Panting, and with a broken voice, he recites the prayer he memorized long ago, the one he had fantasized about so many times. It is a sign of respect; he accompanies his adversary in his final trance. His eyes, emptying, still tense. What could be passing through that gaze?
Then he feels himself and discovers, terrified, what he had not noticed until that moment. A line of blood drawn from his navel to his side. It is fine. Clean. Superficial. He will survive.
But, above all, it is similar to the final gash that lacerates the corpse. An imperfect symmetry mirrors his life against the other’s death.
A lash of revelation. An undeniable sense of awareness. That scar will keep the memory alive until his last day. But today, it is you. He resolves.
It is not long before he deals a second death. This time, it is easier for him; the enemy is practically an old man. He hasn’t suffered a single scratch, but he decides to honor his rival. To bear a new, twin scar. This time, near his chest. His hand-knife superficially traces the same path as his sword, while he mutters the prayer. May your soul find the peace I gave your body.
Soon it becomes clear how gifted he is in the arts of combat. He masters the technique, applies his defenses, studies his rival, intuits, improvises, and has luck. But he never loses respect and, with every death, he accompanies, prays, and marks his own body, which becomes populated with scarifications as a tally and a record.
Until he visits The City.
In the Temple, the central column displays a geometric pattern. A series of concentric curves that the monks interpret based on the celestial bodies to narrate the past and glimpse futures.

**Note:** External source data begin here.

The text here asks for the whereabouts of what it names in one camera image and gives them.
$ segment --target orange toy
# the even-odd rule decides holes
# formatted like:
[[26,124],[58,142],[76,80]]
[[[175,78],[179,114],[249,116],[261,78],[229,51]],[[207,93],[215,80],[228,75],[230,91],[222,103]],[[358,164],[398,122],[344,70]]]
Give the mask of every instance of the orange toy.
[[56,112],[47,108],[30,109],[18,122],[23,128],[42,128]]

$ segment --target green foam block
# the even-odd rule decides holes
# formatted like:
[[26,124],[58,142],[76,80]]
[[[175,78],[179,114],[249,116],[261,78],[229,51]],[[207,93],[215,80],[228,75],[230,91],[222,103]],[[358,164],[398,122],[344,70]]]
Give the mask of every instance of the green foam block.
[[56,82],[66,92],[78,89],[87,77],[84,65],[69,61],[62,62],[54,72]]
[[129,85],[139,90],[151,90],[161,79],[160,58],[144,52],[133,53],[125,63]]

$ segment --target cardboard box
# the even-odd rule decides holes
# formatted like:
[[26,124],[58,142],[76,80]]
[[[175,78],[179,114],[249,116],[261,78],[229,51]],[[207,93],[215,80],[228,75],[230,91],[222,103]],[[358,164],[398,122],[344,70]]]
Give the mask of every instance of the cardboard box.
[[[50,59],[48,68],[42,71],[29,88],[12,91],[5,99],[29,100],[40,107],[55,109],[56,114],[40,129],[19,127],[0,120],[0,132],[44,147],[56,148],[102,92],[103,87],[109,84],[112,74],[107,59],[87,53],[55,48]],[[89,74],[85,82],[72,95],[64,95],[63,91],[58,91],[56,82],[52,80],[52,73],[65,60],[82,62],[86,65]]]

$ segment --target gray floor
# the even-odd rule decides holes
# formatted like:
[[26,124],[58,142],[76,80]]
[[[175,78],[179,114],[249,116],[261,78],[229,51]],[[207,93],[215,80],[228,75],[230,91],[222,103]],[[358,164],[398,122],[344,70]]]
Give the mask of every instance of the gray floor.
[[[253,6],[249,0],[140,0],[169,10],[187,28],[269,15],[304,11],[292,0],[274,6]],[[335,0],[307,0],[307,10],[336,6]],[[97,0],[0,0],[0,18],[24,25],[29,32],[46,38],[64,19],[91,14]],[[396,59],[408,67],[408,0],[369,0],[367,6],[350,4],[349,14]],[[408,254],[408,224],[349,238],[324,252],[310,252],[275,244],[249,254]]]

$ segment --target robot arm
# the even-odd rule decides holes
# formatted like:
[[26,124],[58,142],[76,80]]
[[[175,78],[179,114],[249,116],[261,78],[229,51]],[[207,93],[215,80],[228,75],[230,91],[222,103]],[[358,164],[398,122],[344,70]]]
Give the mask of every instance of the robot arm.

His skin, in that moment, seems to him a mere, incomplete version of that Dance of the Gods that is being marked upon him. Perhaps guiding him.
With bated breath, the now not-so-young warrior compares his skin to the carving. He memorizes the strokes. He imagines future duels and visualizes the deaths he has not yet dealt.
It is all already written.
With that confidence, he returns to combat, and, as if his sword were guided by the inevitable, each death completes the diagram. A sequence of intersecting circles in the process of closing.
The warrior, now mature, chooses his conflicts more carefully. As long as lines remain to be closed, he knows he is invincible. But what will happen the day he completes the work on his body?
When only three marks remain, he retires.
But his prestige follows him, and what begins as a tavern provocation ends with a prayer and a new scar.
It does him little good to isolate himself as a hermit in a remote place. For he can no longer stop being the function he has so often performed. A sad cutpurse mortally receives what will become the reflection of his second-to-last mark.
The question, he tells himself, is no longer what will happen, but how he wants it to happen.
This time, he seeks purpose in the inevitable. To divine the design and, hopefully, choose correctly.
But who is worthy?
There is no enemy of equal stature when one takes no side.
He travels the roads and the dust. He asks locals and supposed sages. But he finds no answers. There are no affronts. No rival. No options.
His legs, now relics, carry him through remote mountains. In a grotto, a pond of calm water is polished obsidian. Naked on the shore, he contemplates his body. With his fingertips, he traces the turns of each scar in reverse. Each one brings back a memory. The thief and the drunkard, skilled swordsmen. Inexperienced fools. Warlords. Mercenaries. His father. His brother.
Then he understands. His mother’s tearing. He will never be able to emulate it.
The last stroke of the circle, in reality, was always the first.